With lessons learned from doingincline decline's massive, static and extremely heavyweight ceiling, we got started on the frames for walls have ears. Unlike the previous wooden model, each frame is now made up of coroplast (corrugated plastic sheets) and styrofoam, making it extremely lightweight. With each frame being able to mount separately on the wall, we are no longer limited to one static frame, but a series of modules behind the massive lycra frame. This means we can experiment with the arrangement and not be restricted to a fixed arrangement, especially when going to install on site.
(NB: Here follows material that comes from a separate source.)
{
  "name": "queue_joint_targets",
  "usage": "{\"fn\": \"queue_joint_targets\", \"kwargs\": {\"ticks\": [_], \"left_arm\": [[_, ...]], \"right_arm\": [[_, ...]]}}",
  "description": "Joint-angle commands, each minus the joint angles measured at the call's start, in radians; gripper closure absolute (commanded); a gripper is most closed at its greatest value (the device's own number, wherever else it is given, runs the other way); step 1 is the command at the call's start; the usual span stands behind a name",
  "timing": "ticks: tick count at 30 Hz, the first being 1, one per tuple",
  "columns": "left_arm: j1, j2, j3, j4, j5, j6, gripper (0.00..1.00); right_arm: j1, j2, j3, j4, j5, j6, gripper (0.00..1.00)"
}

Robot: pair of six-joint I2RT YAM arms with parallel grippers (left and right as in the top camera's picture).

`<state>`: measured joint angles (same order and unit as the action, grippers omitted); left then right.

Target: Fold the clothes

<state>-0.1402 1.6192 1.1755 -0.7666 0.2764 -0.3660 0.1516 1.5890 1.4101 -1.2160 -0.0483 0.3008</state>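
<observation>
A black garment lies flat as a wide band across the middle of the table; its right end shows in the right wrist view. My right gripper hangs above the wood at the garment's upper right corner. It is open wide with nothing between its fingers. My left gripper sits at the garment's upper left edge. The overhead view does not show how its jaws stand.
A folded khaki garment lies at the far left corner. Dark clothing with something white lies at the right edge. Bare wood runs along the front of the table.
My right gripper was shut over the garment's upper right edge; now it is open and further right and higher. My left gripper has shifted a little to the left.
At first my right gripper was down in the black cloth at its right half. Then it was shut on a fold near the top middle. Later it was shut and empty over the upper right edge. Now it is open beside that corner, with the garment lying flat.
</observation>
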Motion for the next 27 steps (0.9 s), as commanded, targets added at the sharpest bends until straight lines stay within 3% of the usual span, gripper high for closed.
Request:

Now the setup is versatile and light.

In addition to building the frames, all modules and our circuit are fully hooked up and ready for programming as you can see in the test below. As of now the balloons are striped naked. Next week with the addition of spandex/ lycra on top; walls have ears ​will really be coming together.

Pneumatic Playground Week #6 - Design + Build from Nima Navab on Vimeo.

Pneumatic Playground - Week #5

11/14/2016

 

Summary:

A couple of breakthroughs this week: The first breakthrough had to do with controlling the deflation rate, a problem that has persisted throughout the project. Our plan up to the weekend was to create different flow channels with incrementing openings, but with a piece of fabric and how much you compress that fabric in the 1" deflation chamber does the job as you can see in the video, where the inflation rate is the the same as the deflation rate.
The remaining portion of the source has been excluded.